In a move that could change the way cars are designed nationwide, Gov. Gray Davis on Monday signed into law legislation that makes California the first state to combat global warming by requiring reduced tailpipe emissions of greenhouse gases.
The Democratic governor's widely expected decision to sign the bill by Assemblywoman Fran Pavley (D-Agoura Hills) is a triumph for environmentalists, who suffered a bitter defeat in Washington earlier this year when they attempted to increase gas mileage standards.
With passage of the measure in California, the nation's largest car market, environmentalists hope not only to reduce gas-forming emissions, but also to force changes that will improve fuel efficiency of automobiles sold across the country.
"We are going to set an example for the rest of the country," Davis told a cheering crowd at the Griffith Observatory in Los Angeles, saying that he was leading the way because Washington politicians had failed to act. "I am convinced that other states will follow."
The law augments the authority of the agency responsible for regulating air pollution, the California Air Resources Board. But it provides the board with only a hazy outline of how to reach its goal of achieving the "maximum feasible reduction" of greenhouse gases.
It requires that new cars sold here seven years from now emit less of the gases that trap heat in the atmosphere. It falls to the Air Resources Board to figure out the technology.

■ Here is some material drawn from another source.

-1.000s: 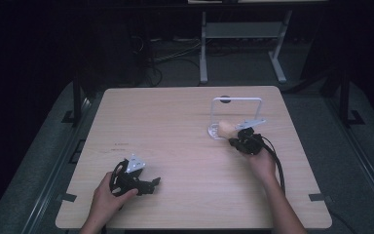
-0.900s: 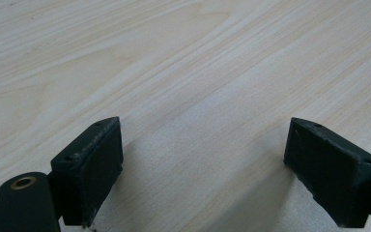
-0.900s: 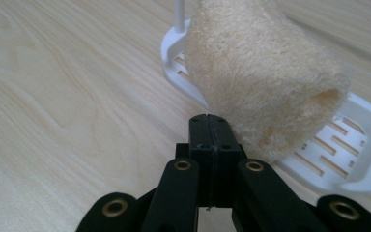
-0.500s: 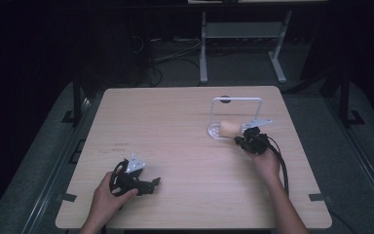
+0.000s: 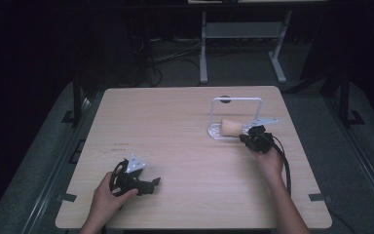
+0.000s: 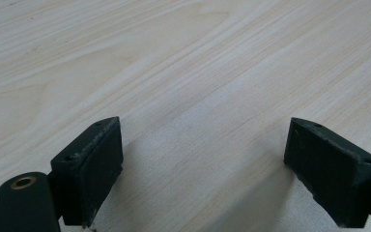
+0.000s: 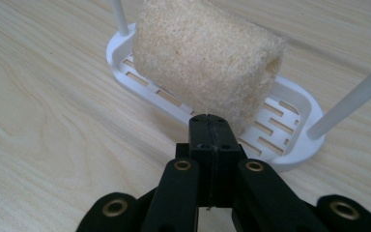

The board must come up with its recommendations by 2005, amid what is certain to be sustained scrutiny and legal squabbling by auto makers. The emissions standard it sets will then apply to all cars and trucks from the 2009 model year onward.
The Alliance of Automobile Manufacturers, a trade group that comprises all the major car makers except Honda, announced that it would sue to challenge the new law, arguing that it exceeded the state's jurisdiction.
Because the best known way to reduce greenhouse gas emissions in automobiles is to make ones that burn less fuel, auto makers argued from the start that the California measure was a backdoor attempt to go around the federal government and, in effect, set a new national fuel-efficiency standard. In commenting on the bill, Davis himself said, "I would prefer to have Washington take the lead, but in the absence of that we have no choice but to do our part.... It is my hope that other states will do the same thing."
California is the only state allowed, under federal law, to set air pollution standards higher than those imposed by the federal government. Other states can then follow California's lead, giving the state the ability to set national standards.
The state air board has a lengthy record of pushing auto makers to pursue changes against their will. California regulations were the first to require vehicle makers to use catalytic converters, seat belts, clean diesel fuel, unleaded fuel, alternative fuels, reformulated gasoline and electric and hybrid cars--often despite industry denials that the changes could be accomplished or would be accepted by consumers.
The Air Resources Board has the power to shape markets and affect billions of dollars in industry investment.
The board controls the formulation of fuels and chemicals used in vehicles and businesses, how new cars are built, and the composition of consumer products. Regulations on auto tailpipes have led to new cars that are 95% cleaner than those of a decade ago, a key reason for recent air quality gains in Los Angeles, San Diego and San Francisco.
"Our track record is very good, and we are up to the task," said the board chairman, Alan Lloyd. "We have an enormous opportunity but also an enormous responsibility, and we are not as irresponsible as some people have characterized."
The law marks the first attempt by a state to cut tailpipe emissions of carbon dioxide and other gases that scientists link to global warming. Vehicles produce about 60% of those gases in California, with cars, trucks, vans and sport utility vehicles contributing the most.
Bold as it is, however, the step taken by California will not make much of a dent in global warming. The state produces 6% of the nation's greenhouse gases, according to the U.S. Environmental Protection Agency.
"I am under no illusions that this bill by itself will contribute significantly to the reductions in greenhouse gases, but it's a good beginning and a good example for others to follow," Davis said.
The auto industry, which mounted an expensive TV campaign to defeat the legislation, argued that the law could result in new taxes, which are prohibited by the law, and warned that vehicles manufactured to meet the state's new requirements are likely to be less safe.
"We think there are all kinds of problems in having individual states like California weigh into this arena," said Michael Love, national regulatory affairs manager at Toyota Motor Corp.